The following may be documented by your primary care physician, or on clinic or hospital letterhead:
1. Positive tetanus toxin antibody titers (or proof of vaccination), AND
2. Positive HBsAB titers (or proof of vaccination), AND
3. Positive varicella antibody titers (or proof of vaccination), AND
4. Positive triple antibody titers to Mumps & Measles & Rubella (or proof of vaccination), AND
5. (Only Required by Some Sites & Seasonal) Influenza (flu shot): some clinical sites require a single dose of a flu shot (U.S. strands) for the current flu season (typically August to March), so you may be asked to repeat your flu vaccines if you’re in a new flu season in that same year. Ask your AmeriClerkships Residency Enrollment Consultant if this applies to any of your Clinical Blocks.
*PLEASE NOTE: Clinical sites may require additional health-related documentation. Please inquire with your residency enrollment strategist if this applies to you. Results must be valid for full duration of all clinical rotations.

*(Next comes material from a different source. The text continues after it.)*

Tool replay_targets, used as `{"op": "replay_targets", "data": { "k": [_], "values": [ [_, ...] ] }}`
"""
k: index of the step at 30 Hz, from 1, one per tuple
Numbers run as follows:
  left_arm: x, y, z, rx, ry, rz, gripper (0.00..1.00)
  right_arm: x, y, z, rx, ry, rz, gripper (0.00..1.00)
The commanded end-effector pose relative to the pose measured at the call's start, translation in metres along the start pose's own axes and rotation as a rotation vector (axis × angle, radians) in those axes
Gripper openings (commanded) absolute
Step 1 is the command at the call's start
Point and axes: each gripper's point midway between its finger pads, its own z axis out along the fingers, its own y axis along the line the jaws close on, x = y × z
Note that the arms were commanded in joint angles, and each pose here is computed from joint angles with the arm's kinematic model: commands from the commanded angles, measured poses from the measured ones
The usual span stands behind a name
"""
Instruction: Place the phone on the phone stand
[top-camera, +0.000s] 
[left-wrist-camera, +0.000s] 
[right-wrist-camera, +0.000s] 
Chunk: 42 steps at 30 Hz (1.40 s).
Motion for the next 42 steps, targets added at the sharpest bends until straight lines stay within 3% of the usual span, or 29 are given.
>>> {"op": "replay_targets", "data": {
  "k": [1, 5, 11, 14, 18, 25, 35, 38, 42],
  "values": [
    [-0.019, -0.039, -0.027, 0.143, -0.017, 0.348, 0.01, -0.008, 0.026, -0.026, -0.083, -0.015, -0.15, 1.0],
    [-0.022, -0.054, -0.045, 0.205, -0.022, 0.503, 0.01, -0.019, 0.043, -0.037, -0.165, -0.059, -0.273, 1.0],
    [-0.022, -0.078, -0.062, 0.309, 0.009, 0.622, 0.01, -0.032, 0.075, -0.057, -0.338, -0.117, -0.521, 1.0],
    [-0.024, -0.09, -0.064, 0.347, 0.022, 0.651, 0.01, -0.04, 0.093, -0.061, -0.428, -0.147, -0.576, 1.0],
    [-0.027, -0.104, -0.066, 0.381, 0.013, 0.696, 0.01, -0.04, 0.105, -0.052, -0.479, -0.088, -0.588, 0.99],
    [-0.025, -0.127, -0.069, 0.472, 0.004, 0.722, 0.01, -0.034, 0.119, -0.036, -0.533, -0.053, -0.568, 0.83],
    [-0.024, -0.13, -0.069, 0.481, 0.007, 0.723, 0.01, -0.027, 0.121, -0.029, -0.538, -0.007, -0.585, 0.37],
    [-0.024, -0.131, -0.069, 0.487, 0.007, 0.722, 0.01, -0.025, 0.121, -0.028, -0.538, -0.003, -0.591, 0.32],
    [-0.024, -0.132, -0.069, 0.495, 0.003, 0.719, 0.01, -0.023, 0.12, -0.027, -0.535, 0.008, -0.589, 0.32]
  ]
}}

Establishing Immunity to MMR Immunity:
- Titers frequency: 1x (can be anytime in lifetime)
- If positive: Do nothing
- If negative + 2 documented doses of MMR: Presumed immune
- Note: Documented age-appropriate vaccination supersedes the results of subsequent serologic testing. Because rapid vaccination is necessary to halt disease transmission, during outbreaks of measles, serologic screening before vaccination is not recommended.
- Reference: https://www.cdc.gov/mmwr/preview/mmwrhtml/rr6007a1.htm
Do my titers expire? How long are they valid for rotations at ACMedical?
- Most vaccines/immunity do last a long time, however, there are also cases where the immunity decreases or goes away over time. It is especially important to know that:
- Most people don’t need to have their titers checked routinely if they are not in one of the high-risk groups such as pregnant women, healthcare workers, students in nursing and medical schools, children and adults exposed in an outbreak or after a needlestick injury;
- A healthcare provider with a negative measles titer after two doses of the MMR vaccine does not need another dose of vaccine, but a titer may be requested without proof of vaccination;
- A healthcare provider who has anti-HBs <10 mIU/mL (negative titer) should get another dose of a vaccine and repeat titers again in 1 to 2 months, even if they have had three doses of the hepatitis B vaccine administered, so the only way to know this is by doing updated titers (up to a total of 6 doses may be required, with repeat titer testing);
- Vaccinated women of childbearing age who have received one or two doses of rubella-containing vaccine and have rubella serum IgG levels that are not clearly positive should be administered one additional dose of MMR vaccine, with a maximum of three doses, and should not be tested again (again, a repeat titer is needed to assess for this);
- Postvaccination titer testing is not recommended after the chickenpox vaccine in addition to not being able to test titers for pertussis and Hib immunity, it is becoming difficult to test poliovirus type 2 titers, as the test uses a live virus that isn’t routinely available anymore (type 2 polio has been eradicated)
What if I cannot repeat titers?
- If you do not want to repeat titers, we can accept your official documented proof of vaccination for all communicable diseases in English instead.